┌─ Given information
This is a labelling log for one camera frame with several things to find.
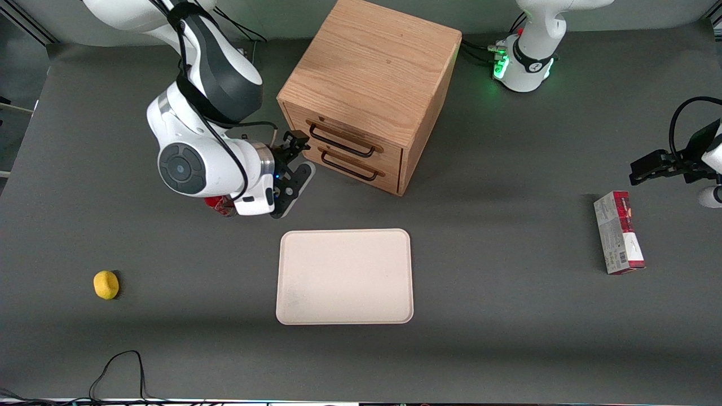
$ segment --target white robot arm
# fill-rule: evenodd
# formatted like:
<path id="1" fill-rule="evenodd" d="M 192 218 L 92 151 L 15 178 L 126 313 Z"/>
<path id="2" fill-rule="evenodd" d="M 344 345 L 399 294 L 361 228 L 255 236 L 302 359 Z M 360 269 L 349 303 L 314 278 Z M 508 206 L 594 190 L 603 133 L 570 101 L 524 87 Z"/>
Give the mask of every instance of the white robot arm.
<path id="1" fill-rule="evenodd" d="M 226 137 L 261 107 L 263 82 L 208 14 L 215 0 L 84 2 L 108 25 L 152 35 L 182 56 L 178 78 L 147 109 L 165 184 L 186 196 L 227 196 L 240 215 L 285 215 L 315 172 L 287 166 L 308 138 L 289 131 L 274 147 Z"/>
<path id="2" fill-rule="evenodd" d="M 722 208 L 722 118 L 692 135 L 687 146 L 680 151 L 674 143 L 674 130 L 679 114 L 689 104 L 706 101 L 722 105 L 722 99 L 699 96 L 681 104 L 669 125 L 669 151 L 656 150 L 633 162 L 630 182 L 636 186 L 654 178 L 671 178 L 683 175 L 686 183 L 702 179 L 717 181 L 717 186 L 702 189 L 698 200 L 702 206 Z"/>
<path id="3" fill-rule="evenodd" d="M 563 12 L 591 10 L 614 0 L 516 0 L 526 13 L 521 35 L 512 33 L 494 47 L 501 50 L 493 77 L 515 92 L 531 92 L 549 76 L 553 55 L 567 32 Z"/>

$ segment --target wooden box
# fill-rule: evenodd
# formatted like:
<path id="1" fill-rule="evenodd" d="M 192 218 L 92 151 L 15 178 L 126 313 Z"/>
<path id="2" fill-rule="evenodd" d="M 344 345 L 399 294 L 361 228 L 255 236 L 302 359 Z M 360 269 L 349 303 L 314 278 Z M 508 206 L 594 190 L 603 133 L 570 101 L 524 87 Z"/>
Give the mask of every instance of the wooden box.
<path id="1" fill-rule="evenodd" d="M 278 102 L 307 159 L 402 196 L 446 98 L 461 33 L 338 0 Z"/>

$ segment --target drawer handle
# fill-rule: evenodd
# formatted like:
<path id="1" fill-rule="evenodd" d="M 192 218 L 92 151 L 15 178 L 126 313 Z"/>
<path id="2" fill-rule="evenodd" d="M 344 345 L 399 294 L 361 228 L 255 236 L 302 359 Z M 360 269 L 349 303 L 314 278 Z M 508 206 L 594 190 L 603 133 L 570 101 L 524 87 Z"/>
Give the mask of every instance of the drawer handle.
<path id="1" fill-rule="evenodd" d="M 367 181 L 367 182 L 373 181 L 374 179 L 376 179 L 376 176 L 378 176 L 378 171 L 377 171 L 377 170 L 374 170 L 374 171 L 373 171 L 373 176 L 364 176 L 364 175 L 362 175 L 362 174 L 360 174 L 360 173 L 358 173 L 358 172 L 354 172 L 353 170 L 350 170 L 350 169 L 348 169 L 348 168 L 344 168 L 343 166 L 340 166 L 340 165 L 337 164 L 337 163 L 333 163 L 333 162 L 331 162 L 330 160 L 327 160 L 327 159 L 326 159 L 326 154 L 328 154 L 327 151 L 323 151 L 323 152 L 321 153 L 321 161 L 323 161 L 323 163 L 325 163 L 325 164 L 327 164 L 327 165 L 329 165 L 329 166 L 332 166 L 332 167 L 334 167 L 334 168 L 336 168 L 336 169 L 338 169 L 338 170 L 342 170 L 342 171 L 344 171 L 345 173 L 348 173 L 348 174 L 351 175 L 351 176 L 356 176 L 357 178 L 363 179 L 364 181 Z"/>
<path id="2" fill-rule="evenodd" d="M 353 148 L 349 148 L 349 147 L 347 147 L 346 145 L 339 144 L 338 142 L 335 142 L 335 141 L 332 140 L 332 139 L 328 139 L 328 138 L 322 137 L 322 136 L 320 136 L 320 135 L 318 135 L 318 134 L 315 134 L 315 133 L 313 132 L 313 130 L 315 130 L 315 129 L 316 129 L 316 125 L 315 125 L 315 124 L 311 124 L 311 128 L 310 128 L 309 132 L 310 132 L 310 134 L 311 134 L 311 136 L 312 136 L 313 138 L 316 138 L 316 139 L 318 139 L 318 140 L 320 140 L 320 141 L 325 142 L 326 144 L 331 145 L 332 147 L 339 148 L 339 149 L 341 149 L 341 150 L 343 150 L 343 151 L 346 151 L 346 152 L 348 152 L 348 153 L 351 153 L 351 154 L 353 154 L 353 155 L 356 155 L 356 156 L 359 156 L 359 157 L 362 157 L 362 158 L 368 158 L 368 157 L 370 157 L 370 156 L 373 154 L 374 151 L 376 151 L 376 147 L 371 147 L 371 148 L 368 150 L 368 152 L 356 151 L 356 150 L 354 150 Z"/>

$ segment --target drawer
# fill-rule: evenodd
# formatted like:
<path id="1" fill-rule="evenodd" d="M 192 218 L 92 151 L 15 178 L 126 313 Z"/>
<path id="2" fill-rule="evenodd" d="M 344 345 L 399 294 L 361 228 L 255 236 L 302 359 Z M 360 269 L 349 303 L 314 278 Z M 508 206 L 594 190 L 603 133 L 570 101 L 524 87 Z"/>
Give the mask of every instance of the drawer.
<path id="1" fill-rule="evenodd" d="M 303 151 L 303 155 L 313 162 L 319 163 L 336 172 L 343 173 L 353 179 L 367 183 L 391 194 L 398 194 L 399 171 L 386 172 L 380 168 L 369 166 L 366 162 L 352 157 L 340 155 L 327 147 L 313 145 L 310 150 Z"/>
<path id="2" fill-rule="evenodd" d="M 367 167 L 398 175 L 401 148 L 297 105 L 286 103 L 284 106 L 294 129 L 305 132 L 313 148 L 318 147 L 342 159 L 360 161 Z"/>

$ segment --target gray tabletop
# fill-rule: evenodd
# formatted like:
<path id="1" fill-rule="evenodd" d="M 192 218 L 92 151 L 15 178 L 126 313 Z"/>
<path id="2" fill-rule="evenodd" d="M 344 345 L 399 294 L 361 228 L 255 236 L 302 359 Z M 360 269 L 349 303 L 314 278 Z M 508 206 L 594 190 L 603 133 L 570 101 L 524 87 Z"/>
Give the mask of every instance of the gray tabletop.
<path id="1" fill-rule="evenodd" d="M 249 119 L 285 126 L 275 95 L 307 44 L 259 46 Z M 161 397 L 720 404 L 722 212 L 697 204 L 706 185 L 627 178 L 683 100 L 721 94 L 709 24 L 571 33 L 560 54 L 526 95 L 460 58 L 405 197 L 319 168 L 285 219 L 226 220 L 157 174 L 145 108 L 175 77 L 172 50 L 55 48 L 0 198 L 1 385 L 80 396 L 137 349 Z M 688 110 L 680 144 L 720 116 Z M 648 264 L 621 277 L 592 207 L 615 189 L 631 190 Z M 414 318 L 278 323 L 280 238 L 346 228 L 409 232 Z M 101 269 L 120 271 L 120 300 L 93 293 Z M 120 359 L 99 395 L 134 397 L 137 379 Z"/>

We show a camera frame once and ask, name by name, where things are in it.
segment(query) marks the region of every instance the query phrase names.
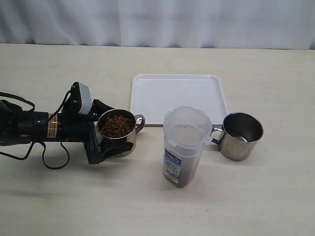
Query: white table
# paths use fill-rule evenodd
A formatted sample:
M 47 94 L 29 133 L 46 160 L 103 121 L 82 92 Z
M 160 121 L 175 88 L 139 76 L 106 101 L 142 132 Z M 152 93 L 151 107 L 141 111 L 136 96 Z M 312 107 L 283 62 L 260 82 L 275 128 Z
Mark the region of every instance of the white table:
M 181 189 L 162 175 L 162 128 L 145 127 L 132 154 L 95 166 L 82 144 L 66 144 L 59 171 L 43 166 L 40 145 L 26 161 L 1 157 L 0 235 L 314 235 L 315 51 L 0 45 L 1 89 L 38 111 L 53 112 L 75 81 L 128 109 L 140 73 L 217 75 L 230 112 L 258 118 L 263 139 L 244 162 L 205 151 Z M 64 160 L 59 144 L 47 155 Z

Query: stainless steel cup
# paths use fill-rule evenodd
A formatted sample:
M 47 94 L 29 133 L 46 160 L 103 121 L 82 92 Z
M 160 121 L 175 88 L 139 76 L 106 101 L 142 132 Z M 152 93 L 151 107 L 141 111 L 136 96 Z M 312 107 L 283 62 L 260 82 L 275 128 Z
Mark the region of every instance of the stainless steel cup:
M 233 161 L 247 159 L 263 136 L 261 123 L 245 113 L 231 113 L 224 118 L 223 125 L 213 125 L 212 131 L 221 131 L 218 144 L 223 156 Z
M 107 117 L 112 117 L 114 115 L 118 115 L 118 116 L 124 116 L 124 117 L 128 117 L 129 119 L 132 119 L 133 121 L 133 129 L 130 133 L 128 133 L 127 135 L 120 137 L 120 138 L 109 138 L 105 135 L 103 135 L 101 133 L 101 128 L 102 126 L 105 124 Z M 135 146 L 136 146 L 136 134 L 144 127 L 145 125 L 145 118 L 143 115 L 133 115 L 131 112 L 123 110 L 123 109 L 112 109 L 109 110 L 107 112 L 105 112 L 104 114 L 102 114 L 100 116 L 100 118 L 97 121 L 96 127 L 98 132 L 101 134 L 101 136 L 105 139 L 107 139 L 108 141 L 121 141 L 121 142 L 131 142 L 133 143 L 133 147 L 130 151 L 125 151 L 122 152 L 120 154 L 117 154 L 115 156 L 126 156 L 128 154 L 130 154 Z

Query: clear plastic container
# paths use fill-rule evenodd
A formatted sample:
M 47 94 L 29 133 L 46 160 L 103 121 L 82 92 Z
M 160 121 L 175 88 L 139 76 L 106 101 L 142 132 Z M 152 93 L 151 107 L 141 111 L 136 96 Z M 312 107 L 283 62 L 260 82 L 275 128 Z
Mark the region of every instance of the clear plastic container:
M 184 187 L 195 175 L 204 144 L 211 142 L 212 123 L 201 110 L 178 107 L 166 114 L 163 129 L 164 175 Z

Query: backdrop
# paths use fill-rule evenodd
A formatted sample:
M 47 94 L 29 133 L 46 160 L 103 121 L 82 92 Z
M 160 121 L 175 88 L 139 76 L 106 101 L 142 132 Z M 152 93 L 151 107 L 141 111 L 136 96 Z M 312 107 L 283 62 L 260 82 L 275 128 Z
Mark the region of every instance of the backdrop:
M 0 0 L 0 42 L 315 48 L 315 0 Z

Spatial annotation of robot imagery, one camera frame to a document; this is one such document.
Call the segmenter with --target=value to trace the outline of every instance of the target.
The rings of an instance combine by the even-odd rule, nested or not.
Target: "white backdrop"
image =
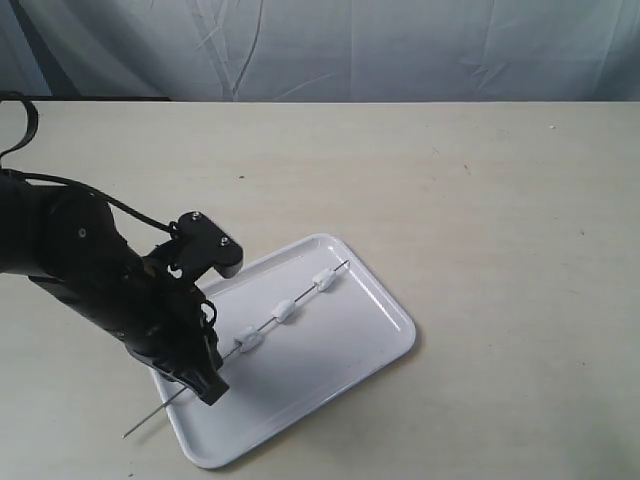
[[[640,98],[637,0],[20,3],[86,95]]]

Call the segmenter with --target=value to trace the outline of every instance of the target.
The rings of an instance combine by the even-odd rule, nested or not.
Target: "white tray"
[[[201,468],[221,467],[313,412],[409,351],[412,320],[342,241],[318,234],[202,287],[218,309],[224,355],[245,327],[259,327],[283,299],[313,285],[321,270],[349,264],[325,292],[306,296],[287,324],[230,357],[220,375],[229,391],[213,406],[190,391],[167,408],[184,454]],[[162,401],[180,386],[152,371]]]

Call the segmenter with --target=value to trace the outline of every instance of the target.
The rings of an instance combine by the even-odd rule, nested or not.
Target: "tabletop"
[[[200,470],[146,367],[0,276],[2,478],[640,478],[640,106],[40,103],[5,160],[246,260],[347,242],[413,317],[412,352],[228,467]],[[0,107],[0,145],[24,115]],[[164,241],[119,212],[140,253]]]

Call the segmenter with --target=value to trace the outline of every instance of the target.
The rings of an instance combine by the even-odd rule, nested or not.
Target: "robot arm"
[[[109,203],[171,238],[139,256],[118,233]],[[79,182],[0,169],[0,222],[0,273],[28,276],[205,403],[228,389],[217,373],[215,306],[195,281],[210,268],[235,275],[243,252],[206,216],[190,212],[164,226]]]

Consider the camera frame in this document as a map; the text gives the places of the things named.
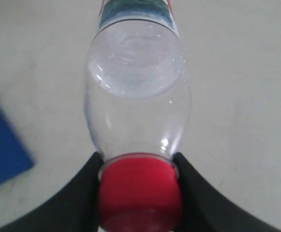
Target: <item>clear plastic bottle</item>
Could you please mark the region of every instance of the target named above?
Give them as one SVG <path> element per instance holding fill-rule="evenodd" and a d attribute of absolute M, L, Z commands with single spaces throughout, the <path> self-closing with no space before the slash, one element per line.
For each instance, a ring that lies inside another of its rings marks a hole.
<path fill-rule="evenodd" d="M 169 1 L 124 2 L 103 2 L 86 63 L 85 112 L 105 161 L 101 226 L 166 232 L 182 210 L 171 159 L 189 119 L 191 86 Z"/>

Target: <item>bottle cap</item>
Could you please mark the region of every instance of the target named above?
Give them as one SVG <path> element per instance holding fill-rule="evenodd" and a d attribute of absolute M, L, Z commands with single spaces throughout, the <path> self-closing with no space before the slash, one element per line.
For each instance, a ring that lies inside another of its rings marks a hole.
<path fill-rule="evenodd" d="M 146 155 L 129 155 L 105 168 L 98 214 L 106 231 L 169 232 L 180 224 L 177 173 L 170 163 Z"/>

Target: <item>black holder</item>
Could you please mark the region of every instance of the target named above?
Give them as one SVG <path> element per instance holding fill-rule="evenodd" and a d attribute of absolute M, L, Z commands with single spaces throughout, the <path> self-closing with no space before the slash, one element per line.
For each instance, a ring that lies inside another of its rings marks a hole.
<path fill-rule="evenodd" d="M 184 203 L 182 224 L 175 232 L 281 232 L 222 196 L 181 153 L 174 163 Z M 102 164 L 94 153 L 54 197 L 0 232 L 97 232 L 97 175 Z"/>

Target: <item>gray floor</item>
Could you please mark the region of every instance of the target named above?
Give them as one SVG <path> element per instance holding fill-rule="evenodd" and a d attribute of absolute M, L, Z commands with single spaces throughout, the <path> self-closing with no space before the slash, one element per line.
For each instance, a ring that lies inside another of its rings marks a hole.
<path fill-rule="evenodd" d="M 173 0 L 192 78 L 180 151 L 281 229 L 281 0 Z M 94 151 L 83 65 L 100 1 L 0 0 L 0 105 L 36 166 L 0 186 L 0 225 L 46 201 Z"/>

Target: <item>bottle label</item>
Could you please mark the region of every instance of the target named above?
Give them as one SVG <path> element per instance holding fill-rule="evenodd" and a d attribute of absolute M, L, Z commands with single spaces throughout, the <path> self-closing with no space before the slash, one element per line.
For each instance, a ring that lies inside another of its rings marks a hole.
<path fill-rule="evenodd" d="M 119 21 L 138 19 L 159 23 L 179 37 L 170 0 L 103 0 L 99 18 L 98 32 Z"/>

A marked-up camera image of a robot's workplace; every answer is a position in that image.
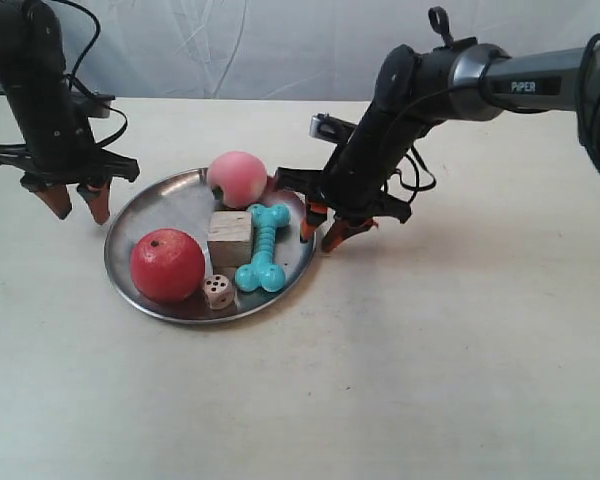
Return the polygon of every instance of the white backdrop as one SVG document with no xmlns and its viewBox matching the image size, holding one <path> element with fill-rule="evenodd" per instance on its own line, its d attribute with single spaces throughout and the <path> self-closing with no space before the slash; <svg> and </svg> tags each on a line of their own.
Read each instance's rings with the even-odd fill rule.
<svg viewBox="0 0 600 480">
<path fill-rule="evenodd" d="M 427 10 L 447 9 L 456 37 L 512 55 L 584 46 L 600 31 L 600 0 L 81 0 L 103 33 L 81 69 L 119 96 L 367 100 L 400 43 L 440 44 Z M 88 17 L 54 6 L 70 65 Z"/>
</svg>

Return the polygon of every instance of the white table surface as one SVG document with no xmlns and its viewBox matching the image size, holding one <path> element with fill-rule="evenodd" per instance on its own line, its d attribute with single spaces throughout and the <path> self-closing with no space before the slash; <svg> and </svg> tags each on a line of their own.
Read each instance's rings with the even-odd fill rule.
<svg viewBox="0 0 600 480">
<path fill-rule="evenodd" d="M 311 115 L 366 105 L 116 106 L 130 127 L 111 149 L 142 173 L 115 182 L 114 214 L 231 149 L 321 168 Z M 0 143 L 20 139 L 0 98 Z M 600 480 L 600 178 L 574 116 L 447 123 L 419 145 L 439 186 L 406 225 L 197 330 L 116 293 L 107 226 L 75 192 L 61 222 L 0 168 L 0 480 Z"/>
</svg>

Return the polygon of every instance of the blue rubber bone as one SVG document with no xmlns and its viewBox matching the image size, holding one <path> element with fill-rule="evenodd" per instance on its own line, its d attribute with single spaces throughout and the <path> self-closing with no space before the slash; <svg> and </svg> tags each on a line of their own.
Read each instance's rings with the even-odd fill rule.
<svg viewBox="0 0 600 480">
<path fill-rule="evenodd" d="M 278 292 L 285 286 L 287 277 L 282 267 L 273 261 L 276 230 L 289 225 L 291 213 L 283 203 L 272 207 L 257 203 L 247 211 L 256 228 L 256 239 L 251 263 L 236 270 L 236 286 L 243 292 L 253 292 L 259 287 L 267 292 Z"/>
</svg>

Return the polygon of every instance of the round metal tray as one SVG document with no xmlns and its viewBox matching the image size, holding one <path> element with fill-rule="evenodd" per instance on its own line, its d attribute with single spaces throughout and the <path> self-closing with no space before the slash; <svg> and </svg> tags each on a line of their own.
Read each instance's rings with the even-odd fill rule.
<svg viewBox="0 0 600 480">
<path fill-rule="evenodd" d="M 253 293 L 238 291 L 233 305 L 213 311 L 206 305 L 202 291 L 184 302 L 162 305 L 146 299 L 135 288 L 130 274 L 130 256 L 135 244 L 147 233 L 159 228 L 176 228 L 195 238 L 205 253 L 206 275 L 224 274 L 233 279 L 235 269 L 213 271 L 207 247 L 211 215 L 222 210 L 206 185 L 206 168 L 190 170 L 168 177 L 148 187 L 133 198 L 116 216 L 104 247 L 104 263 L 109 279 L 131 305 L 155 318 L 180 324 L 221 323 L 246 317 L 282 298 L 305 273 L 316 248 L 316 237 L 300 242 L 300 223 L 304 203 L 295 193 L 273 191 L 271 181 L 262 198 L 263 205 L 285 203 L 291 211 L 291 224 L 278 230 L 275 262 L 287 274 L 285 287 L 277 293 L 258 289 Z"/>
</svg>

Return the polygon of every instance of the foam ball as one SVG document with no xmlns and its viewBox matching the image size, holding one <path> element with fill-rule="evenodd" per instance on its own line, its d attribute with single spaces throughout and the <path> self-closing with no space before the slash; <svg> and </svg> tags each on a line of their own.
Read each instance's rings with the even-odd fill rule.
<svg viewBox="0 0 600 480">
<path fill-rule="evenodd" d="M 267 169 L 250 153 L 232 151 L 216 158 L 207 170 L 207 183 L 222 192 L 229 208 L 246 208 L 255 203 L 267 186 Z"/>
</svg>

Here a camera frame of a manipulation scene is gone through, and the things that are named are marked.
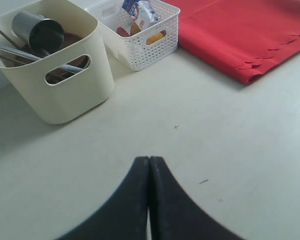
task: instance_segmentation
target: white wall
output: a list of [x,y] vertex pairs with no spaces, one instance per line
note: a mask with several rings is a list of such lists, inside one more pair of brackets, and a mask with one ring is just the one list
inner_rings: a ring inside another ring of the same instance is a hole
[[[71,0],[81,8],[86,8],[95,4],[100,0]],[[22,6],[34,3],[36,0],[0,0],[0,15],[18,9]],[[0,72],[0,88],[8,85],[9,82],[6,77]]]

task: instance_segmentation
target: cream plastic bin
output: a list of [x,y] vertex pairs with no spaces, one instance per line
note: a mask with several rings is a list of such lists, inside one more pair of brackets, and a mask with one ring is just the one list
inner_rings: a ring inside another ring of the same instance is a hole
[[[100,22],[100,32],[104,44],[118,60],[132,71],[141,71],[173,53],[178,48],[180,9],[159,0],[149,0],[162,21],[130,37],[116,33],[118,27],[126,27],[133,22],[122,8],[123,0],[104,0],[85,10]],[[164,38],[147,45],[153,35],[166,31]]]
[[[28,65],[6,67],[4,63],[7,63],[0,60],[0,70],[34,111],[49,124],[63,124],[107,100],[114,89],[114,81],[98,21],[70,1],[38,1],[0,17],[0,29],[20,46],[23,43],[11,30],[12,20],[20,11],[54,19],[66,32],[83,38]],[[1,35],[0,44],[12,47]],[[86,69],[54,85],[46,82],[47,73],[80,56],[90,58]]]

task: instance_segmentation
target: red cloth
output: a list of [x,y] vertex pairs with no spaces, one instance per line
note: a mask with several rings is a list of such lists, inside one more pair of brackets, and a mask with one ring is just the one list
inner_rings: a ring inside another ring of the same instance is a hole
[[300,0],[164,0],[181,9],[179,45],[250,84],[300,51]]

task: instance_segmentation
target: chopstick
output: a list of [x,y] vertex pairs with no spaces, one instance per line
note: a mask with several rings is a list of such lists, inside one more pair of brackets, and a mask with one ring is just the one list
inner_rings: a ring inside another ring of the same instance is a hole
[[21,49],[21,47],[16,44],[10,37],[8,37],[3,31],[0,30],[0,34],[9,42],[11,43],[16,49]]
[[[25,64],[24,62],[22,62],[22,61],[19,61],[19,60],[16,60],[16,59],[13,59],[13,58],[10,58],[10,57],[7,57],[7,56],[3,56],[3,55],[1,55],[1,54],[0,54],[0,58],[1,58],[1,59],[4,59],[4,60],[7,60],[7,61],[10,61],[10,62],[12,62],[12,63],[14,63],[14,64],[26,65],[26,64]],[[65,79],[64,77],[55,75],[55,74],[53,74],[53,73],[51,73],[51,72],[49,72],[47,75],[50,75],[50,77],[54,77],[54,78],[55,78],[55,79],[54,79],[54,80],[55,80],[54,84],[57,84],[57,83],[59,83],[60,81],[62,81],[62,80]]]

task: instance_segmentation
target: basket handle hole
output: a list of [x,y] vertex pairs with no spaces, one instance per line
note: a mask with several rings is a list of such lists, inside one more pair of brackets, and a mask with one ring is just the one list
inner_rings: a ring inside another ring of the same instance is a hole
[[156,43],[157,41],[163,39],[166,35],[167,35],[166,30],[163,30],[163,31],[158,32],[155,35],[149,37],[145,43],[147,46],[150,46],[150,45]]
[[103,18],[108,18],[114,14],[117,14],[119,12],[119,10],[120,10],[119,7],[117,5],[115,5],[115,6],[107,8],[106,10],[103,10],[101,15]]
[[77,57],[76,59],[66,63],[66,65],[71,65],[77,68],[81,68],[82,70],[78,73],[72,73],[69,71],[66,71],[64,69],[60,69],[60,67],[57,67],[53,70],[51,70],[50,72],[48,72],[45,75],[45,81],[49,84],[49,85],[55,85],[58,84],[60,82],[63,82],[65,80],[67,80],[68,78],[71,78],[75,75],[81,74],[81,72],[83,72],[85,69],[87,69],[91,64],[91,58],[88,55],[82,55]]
└─
> **What you need to do**: Show each line from the material above where the string "marked" can be found.

> **Solution below**:
A marked-up camera image of a robot's workplace; every answer is a position in that image.
Here a camera frame of a manipulation scene is gone through, and the things that are named are marked.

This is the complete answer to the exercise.